Decoupling is only mentioned in the Progress Report to celebrate that “global CO2 emissions intensity declined by more than 20% between 2000 and 2016 to 0.30 kg carbon dioxide per dollar, showing a general decoupling of CO2 emissions and GDP growth”.
But it fails to mention that absolute emissions grew in that period (as many more dollars were added to global GDP than the efficiency gains). Even worse, as the Outlook explains “Global material productivity (the efficiency of material use) started to decline around the year 2000, and has stagnated in recent years. Even though material productivity improved rapidly in both the old and new industrialized countries, the simultaneous shift in shares of global production away from economies that have a higher material productivity, to economies that have a lower material productivity explains how difficult it is to bring about a rapid improvement in global material efficiency.”

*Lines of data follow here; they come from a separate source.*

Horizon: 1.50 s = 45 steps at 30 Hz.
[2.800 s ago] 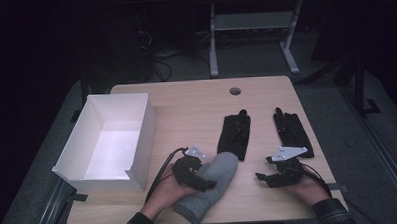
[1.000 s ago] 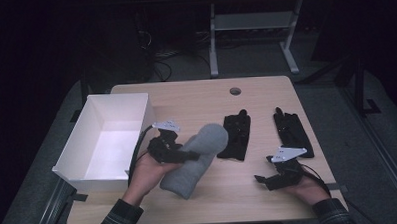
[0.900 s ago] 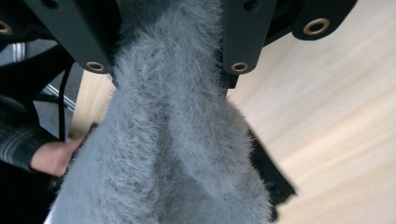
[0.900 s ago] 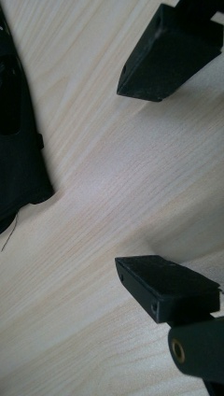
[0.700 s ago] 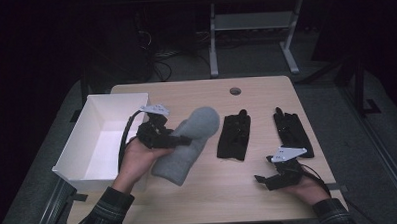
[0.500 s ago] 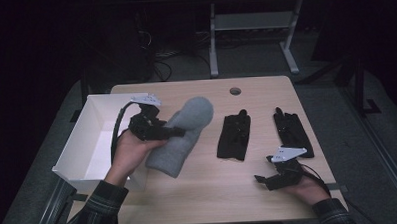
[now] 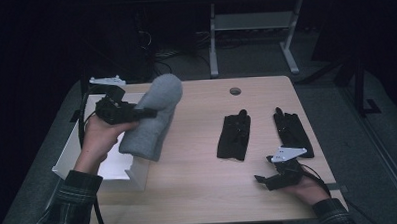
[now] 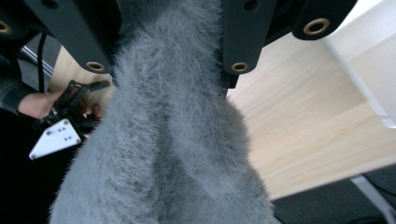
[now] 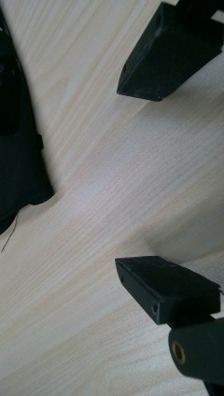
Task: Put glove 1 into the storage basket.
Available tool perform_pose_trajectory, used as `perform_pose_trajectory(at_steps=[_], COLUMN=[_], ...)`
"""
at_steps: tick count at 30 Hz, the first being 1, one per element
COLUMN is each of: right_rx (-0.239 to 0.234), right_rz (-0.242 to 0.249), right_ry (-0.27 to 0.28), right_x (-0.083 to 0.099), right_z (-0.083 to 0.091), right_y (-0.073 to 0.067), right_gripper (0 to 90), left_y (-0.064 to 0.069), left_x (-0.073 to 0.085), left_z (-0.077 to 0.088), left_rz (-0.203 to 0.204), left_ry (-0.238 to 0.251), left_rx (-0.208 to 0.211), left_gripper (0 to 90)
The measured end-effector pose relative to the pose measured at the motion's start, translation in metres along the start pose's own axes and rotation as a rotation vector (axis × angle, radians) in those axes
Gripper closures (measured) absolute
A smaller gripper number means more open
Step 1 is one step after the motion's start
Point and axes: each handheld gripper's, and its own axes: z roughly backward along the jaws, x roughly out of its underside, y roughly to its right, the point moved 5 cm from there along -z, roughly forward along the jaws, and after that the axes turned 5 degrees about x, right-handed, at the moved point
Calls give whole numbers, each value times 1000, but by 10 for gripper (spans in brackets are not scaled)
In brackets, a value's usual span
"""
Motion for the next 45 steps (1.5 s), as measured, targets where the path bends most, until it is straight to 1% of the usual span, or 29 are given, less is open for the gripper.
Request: perform_pose_trajectory(at_steps=[2, 3, 5, 9, 10, 11, 12, 14, 15, 16, 17, 18, 20, 21, 23, 24, 25, 26, 27, 31, 32, 35, 36, 38, 39, 42, 43, 44, 45], right_rx=[0, 0, 0, 1, 1, 1, 1, 1, 3, 3, 3, 3, 3, 3, 3, 3, 3, 3, 3, 3, 3, 4, 4, 4, 4, 3, 3, 3, 3], right_rz=[0, 0, -5, -7, -7, -8, -8, -6, -5, -5, -6, -6, -6, -6, -6, -6, -6, -6, -6, -7, -7, -12, -11, -11, -10, -11, -11, -11, -10], right_ry=[0, 0, 1, 1, 1, 1, 1, 1, 1, 1, 0, 0, 0, 0, 0, 0, 0, 0, -1, -1, -1, 0, 0, 0, 0, 0, 0, 0, 0], right_x=[0, 0, 0, 0, 0, 0, 0, 0, 0, 0, 0, 0, 0, 0, 0, 0, 0, 0, 0, 0, 0, 0, 0, 0, 0, 0, 0, 0, 0], right_z=[0, 0, 0, 0, 0, 0, 0, 0, 0, 0, 0, 0, 0, 0, 0, 0, 0, 0, 0, 0, 0, 0, 0, 0, 0, 0, 0, 0, 0], right_y=[0, 0, 0, 0, 0, 0, 0, 0, 0, 0, 0, 0, 0, 0, 0, 0, 0, 0, 0, 0, 0, 0, 0, 0, 0, 0, 0, 0, 0], right_gripper=[141, 141, 141, 141, 141, 141, 141, 141, 141, 141, 140, 140, 140, 140, 140, 140, 140, 140, 140, 140, 140, 140, 140, 140, 140, 140, 140, 140, 140], left_y=[-4, -4, -8, -16, -16, -21, -21, -31, -31, -34, -42, -42, -55, -55, -64, -74, -74, -79, -89, -107, -107, -120, -128, -135, -135, -145, -151, -151, -157], left_x=[-4, -4, -7, -7, -7, -5, -5, 1, 1, 3, 10, 10, 21, 21, 30, 39, 39, 44, 54, 74, 74, 88, 97, 105, 105, 117, 124, 124, 131], left_z=[14, 14, 29, 45, 45, 53, 53, 64, 64, 67, 71, 71, 74, 74, 73, 71, 71, 70, 65, 52, 52, 42, 35, 27, 27, 15, 8, 8, 1], left_rz=[6, 6, 12, 28, 28, 39, 39, 58, 58, 69, 87, 87, 118, 118, 145, 175, 175, 189, 211, 262, 262, 287, 315, 338, 338, 357, 365, 365, 380], left_ry=[19, 19, 35, 51, 51, 59, 59, 60, 60, 57, 54, 54, 35, 35, 25, 17, 17, 8, -14, -52, -52, -83, -93, -107, -107, -135, -160, -160, -184], left_rx=[-27, -27, -40, -67, -67, -83, -83, -110, -110, -119, -134, -134, -155, -155, -167, -175, -175, -181, -198, -213, -213, -225, -224, -223, -223, -228, -229, -229, -236], left_gripper=[671, 671, 671, 671, 671, 671, 671, 671, 671, 671, 670, 670, 670, 670, 670, 670, 670, 670, 669, 667, 667, 665, 665, 663, 662, 659, 655, 652, 649])
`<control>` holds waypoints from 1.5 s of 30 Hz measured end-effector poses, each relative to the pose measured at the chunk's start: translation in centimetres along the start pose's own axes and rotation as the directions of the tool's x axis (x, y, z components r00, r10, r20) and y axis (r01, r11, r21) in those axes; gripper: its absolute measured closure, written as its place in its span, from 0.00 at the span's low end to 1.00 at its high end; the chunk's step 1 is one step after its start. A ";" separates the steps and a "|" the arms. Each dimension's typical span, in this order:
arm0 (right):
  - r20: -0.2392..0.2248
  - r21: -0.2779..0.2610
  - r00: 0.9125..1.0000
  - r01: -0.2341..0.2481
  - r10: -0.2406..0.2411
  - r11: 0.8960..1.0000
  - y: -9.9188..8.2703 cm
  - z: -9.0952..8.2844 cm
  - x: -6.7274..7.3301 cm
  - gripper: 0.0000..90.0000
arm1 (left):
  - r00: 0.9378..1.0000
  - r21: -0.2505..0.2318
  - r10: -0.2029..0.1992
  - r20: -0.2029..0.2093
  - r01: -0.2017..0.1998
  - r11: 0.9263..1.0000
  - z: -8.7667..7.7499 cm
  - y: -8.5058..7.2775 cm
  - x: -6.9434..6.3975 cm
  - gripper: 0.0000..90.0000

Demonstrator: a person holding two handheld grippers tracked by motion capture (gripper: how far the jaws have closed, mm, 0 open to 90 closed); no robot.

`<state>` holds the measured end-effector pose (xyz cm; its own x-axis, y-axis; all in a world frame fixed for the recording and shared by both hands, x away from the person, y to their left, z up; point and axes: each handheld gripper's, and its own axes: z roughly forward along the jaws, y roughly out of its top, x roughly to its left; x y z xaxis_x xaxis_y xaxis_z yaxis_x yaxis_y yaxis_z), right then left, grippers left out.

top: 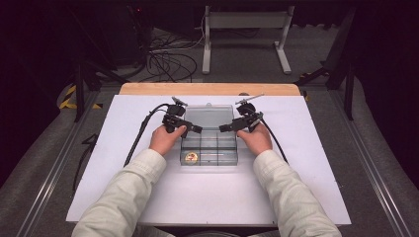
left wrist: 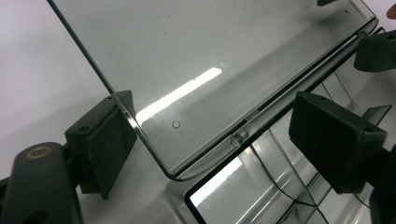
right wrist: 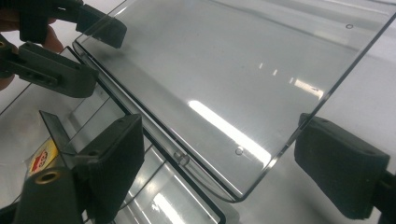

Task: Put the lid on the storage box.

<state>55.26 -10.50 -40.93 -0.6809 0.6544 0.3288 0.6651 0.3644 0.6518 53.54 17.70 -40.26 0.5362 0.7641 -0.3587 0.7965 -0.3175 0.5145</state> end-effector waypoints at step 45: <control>0.070 -0.065 0.994 0.090 -0.085 0.994 1.1 -3.4 1.7 0.40 | 0.992 -0.121 0.058 -0.108 -0.071 0.990 -2.8 0.2 -1.9 0.32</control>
<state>53.79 -11.22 -37.29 -0.7118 0.6660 0.2232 0.5799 0.3778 0.7218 51.85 17.77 -37.27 0.5483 0.8006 -0.2417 0.7168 -0.3010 0.6290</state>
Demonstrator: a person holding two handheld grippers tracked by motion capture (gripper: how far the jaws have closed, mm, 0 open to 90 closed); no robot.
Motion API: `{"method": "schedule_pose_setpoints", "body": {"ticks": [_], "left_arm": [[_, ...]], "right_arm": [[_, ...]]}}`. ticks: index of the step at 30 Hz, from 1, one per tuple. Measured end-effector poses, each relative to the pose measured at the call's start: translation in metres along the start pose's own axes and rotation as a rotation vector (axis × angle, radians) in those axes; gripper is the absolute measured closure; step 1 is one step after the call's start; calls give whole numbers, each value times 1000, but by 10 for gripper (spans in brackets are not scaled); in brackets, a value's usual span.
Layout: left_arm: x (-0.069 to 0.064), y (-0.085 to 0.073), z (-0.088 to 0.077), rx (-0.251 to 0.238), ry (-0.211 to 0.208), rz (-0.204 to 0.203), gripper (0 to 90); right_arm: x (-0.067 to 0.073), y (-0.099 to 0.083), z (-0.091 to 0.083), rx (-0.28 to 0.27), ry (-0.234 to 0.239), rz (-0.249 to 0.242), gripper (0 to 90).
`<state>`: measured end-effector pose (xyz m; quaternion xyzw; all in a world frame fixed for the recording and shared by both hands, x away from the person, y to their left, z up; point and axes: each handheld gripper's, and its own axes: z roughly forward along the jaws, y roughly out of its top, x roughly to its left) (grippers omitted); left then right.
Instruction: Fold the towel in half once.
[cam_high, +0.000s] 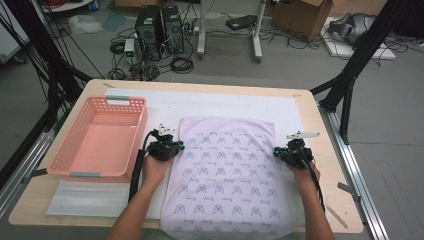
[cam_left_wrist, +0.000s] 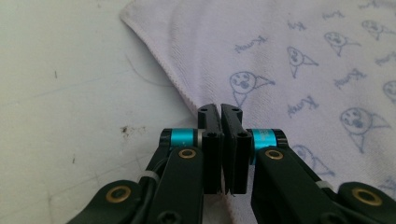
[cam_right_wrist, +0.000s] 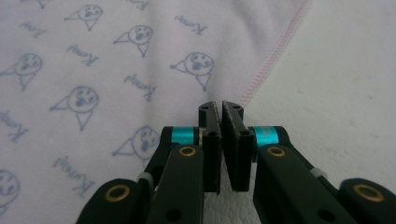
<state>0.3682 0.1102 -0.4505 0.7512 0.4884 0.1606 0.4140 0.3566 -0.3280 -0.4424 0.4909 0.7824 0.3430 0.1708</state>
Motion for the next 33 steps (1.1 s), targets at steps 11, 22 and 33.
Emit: {"method": "schedule_pose_setpoints", "body": {"ticks": [11, 22, 33], "left_arm": [[7, 24, -11, -89, 47, -56, 873], [12, 30, -25, -104, -14, -96, 872], [-5, 7, -61, -127, -61, -39, 872]], "right_arm": [[-16, 10, -9, -73, -55, 53, 886], [-19, 19, -28, -152, -13, 74, 884], [-3, -4, -67, -208, 53, 34, 883]]}}
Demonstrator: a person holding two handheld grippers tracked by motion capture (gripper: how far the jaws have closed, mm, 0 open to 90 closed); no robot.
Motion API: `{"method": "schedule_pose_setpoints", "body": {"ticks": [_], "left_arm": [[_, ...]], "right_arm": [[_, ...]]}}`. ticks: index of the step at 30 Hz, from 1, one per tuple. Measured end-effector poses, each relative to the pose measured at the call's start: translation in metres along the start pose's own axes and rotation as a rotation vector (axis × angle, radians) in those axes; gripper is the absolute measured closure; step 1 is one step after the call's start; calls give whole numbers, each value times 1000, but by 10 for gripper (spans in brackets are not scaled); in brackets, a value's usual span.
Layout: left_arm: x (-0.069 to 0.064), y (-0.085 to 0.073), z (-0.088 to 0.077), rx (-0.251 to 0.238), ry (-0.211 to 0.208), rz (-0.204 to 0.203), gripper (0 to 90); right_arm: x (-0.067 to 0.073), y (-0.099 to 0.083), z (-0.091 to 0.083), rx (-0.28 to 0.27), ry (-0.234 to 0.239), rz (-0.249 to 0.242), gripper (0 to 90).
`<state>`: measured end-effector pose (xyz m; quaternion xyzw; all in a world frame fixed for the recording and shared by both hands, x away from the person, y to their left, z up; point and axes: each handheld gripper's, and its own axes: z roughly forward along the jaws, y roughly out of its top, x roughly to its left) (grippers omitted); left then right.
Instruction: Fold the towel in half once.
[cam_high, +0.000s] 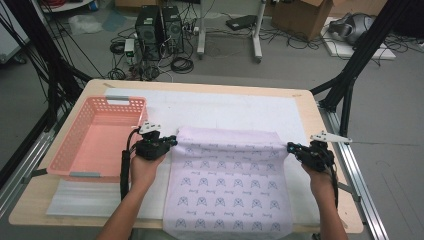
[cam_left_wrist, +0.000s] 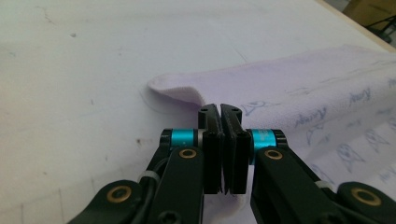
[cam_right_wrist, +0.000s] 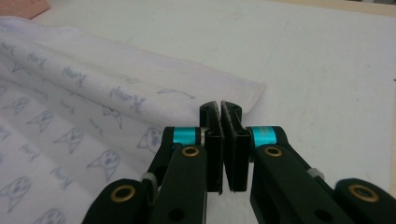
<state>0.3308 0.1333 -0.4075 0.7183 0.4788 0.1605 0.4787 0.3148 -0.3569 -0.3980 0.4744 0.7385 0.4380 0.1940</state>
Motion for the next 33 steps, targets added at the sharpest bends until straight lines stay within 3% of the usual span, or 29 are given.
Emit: {"method": "schedule_pose_setpoints", "body": {"ticks": [9, 18, 21, 23, 26, 33], "left_arm": [[-14, -36, -29, -11, -58, 26, 871], [-22, -66, -44, 54, -97, 45, 868], [-18, -65, -39, 51, -99, 33, 825], [-17, -61, -35, 50, -92, 35, 718], [-15, -53, -25, 50, -90, 21, 546], [-2, -38, 8, 91, -64, -39, 461]], "right_arm": [[20, -35, -24, 7, 23, -18, 883], [34, -66, -42, 63, 36, -29, 882], [37, -69, -39, 98, 39, -40, 833], [36, -67, -38, 99, 17, -27, 712], [30, -60, -35, 83, -5, 0, 628], [18, -41, -8, 114, -27, 36, 545]]}}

In the global indicators framework for the SDGs, domestic material consumption (DMC) is an accepted indicator, while “material footprint” is yet to be accepted. As Eurostat explains, DMC does not “provide an entirely consistent picture of global material footprints because they record imports and exports in the actual weight of the traded goods when they cross country borders instead of the weight of materials extracted to produce them.” The material footprint, technically called “raw material equivalent” (RME) of the EU imports in 2016, according to the Eurostat estimates, were 2.5 times higher when expressed in RME than the imports recorded in the material flow accounts on which DMC is based.
By failing to see these aspects and only providing global averages, the Progress Report hides the responsibility of developed countries in current global un-sustainability instead of encouraging them to take the lead.
Investing in data
The Progress Report 2019 concludes that “investing in data is essential for the full implementation of the 2030 Agenda” and it suggests two lines of action: to increase investment in national data and statistical systems (with support of international resources when necessary) and to “strengthen partnerships with all data producers” to better use new technologies.
Yet, by departing from the global indicators framework in order to provide the most meaningful insights on progress and the lack of it, the UN secretariat implicitly passes the message that informed qualitative analysis cannot be replaced by an accumulation of numbers.